1940s American assault glider prototype

The Chase CG-14, also known as the G-14 or Model MS.1, was an assault glider manufactured by Chase Aircraft for the United States Army Air Forces during the Second World War. The aircraft failed to progress beyond the prototype stage, being overtaken by larger, improved glider designs.

==Design and development==
The first aircraft to be developed by Chase after its founding in 1943, the CG-14 was developed in preference to the Laister-Kauffman CG-10. Constructed from marine-grade mahogany, as spruce was being used by the war effort in higher priority projects, the XG-14 featured improved crash protection when compared to preceding gliders.

==Operational history==
The XCG-14 made its maiden flight on January 4, 1945, and following successful flight trials the aircraft was developed into two improved versions, the wood-and-metal XCG-14A and the enlarged YCG-14A.

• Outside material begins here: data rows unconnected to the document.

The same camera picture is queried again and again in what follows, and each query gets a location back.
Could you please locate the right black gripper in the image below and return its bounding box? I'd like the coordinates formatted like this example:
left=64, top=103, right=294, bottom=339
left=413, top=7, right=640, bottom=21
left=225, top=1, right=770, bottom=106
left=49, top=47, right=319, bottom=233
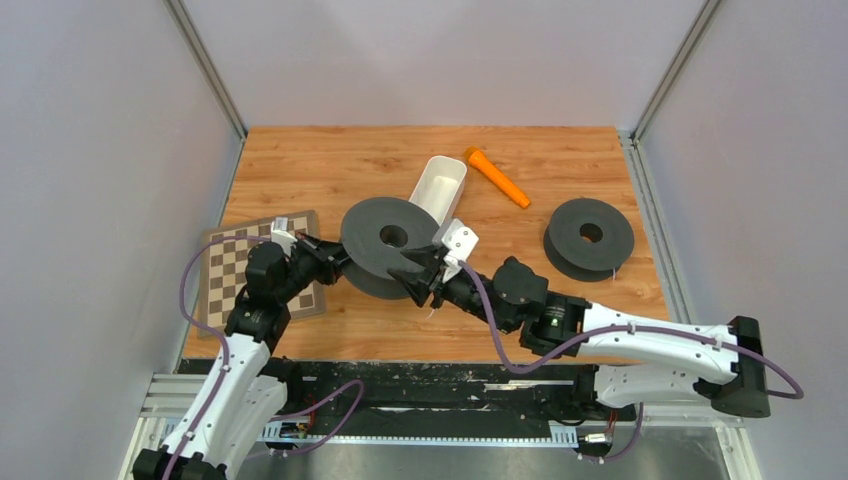
left=389, top=246, right=514, bottom=335

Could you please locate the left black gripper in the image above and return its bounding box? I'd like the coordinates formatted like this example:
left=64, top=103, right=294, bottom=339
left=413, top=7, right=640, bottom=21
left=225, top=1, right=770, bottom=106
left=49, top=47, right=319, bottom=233
left=275, top=232, right=364, bottom=304

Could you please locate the black spool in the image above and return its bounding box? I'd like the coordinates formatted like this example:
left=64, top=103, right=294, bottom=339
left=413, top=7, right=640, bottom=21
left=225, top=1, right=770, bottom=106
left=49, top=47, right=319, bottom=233
left=340, top=197, right=439, bottom=300
left=543, top=198, right=635, bottom=282

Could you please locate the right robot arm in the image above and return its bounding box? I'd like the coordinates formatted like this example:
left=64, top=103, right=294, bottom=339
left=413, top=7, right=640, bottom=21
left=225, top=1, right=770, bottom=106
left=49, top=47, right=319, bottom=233
left=388, top=247, right=771, bottom=418

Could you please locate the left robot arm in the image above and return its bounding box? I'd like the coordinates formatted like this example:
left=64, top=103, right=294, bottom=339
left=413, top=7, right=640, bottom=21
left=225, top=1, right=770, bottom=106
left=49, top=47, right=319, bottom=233
left=131, top=234, right=349, bottom=479

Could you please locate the white oblong tray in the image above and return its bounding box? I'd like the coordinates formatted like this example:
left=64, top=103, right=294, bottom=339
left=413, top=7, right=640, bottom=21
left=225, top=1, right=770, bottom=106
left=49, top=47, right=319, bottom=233
left=408, top=155, right=468, bottom=225

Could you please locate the wooden chessboard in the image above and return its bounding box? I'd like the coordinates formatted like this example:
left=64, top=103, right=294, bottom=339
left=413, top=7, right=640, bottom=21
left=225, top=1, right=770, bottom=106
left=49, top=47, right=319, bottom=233
left=196, top=210, right=327, bottom=333

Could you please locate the orange flashlight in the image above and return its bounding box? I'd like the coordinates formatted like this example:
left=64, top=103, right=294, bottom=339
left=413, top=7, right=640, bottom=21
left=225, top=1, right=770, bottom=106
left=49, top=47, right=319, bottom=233
left=464, top=146, right=531, bottom=209

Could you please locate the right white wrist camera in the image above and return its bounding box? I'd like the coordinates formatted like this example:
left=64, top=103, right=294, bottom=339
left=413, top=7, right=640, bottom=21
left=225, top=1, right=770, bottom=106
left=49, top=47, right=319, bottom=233
left=432, top=218, right=479, bottom=283

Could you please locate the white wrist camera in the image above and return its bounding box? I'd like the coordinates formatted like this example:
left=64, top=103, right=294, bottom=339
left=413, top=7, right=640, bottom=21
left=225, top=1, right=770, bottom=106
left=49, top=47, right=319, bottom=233
left=432, top=218, right=479, bottom=283
left=270, top=216, right=297, bottom=257

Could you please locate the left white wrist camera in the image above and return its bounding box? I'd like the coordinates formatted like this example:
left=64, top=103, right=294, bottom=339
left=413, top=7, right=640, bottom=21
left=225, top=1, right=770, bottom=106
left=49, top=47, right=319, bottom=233
left=270, top=216, right=297, bottom=257

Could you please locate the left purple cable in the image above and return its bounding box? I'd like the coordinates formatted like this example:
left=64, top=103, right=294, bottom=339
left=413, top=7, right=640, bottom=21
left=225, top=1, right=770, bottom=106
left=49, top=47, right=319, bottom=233
left=160, top=235, right=273, bottom=480

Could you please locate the purple cable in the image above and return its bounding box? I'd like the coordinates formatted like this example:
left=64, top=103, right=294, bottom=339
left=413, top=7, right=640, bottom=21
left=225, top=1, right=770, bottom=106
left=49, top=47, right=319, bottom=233
left=460, top=261, right=806, bottom=401
left=160, top=235, right=273, bottom=480

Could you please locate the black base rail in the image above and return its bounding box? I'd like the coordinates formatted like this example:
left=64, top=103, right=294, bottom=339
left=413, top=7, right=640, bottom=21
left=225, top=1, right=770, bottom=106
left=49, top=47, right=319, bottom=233
left=142, top=360, right=737, bottom=448

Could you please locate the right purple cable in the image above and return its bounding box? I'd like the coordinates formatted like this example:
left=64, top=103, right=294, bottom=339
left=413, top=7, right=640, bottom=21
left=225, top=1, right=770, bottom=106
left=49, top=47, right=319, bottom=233
left=460, top=261, right=806, bottom=401

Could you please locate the left aluminium frame post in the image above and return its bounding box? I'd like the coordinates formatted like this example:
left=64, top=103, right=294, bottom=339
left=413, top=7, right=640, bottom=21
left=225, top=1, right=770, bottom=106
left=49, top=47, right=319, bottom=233
left=164, top=0, right=248, bottom=143

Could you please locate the aluminium frame post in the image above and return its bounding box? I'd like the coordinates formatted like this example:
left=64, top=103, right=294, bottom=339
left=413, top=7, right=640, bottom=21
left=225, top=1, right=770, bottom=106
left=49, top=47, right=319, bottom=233
left=630, top=0, right=724, bottom=144
left=164, top=0, right=248, bottom=143

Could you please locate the right aluminium frame post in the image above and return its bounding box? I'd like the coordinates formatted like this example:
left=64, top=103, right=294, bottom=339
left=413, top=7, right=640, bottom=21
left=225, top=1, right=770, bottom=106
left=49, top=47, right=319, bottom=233
left=630, top=0, right=724, bottom=144

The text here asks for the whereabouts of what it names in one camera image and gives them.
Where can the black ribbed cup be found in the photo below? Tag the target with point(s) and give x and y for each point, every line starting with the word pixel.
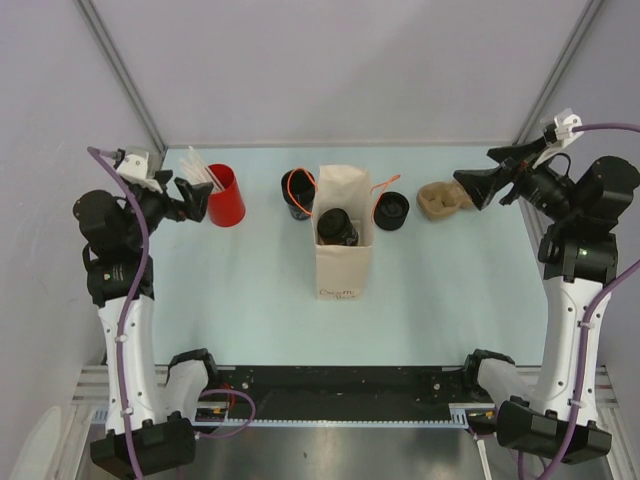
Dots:
pixel 298 191
pixel 391 211

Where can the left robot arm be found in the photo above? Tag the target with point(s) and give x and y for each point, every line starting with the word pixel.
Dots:
pixel 149 427

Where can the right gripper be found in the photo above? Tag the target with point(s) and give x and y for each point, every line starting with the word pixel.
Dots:
pixel 482 184

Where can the translucent dark single cup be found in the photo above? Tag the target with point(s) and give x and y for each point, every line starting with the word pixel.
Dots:
pixel 349 237

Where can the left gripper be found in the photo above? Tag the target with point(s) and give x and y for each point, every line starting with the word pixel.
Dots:
pixel 193 196

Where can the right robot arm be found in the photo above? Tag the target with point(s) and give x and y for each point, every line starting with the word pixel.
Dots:
pixel 557 418

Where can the translucent bag with orange handles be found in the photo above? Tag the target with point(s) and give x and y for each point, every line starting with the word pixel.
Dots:
pixel 341 272

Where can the black cup lid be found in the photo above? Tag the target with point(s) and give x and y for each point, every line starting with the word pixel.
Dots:
pixel 332 224

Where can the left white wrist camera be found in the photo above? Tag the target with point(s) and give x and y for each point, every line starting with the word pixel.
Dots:
pixel 139 167

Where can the red cylindrical straw holder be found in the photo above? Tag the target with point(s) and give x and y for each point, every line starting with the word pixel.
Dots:
pixel 226 207

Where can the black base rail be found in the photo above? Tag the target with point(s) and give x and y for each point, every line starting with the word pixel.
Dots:
pixel 271 395

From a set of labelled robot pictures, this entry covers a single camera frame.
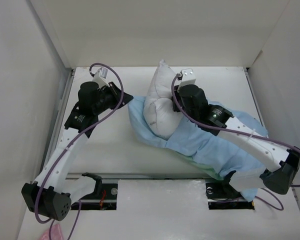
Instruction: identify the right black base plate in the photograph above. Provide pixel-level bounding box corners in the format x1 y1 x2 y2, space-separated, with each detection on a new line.
205 182 242 200

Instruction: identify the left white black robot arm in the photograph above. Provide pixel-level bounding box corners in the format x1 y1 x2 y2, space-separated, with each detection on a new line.
21 81 134 224

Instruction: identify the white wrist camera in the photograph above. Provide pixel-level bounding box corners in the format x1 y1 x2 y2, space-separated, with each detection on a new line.
89 67 110 88
177 68 196 88

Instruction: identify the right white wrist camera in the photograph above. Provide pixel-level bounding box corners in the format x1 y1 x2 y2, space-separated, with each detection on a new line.
177 68 196 88

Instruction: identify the front aluminium rail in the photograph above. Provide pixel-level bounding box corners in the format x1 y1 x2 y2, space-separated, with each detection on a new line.
64 171 216 180

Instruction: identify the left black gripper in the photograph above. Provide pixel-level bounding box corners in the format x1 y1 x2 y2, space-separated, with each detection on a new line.
92 81 133 115

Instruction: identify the right aluminium rail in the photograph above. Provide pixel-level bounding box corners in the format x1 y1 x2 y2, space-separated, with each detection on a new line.
243 67 265 126

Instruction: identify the pink plastic bag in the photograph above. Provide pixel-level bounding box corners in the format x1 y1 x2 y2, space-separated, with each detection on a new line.
39 223 64 240

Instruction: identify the left aluminium rail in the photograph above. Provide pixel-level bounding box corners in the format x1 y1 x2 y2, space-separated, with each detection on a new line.
39 68 76 173

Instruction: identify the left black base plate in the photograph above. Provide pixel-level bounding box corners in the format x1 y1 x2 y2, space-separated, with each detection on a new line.
80 181 118 201

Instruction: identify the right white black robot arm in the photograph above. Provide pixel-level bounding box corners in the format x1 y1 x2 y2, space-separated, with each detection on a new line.
172 84 300 197

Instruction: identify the aluminium rail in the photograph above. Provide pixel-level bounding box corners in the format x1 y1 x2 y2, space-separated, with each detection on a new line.
39 68 76 173
64 171 216 180
243 67 265 126

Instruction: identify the white pillow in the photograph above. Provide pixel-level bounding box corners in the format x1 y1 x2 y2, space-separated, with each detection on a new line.
143 59 183 140

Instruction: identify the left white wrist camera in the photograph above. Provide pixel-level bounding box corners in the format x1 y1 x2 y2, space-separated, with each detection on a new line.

The CG-14 was one of the few glider projects to be continued after the end of the war; however, it was quickly superseded by an improved aircraft, the XCG-18.

==Variants==
- Chase MS.1
Company designation for the XCG-14
- XCG-14
First prototype, all-wooden. 16 seats.
- XCG-14A
Wood and metal version of XCG-14. 24 seats.
- YCG-14A/YG-14A
Production prototype version of XCG-14A, superseded by XCG-14B.
- Chase MS.7
Company designation for the XCG-14B
- XCG-14B/XG-14B
Enlarged, improved variant, redesignated XCG-18, 2 built.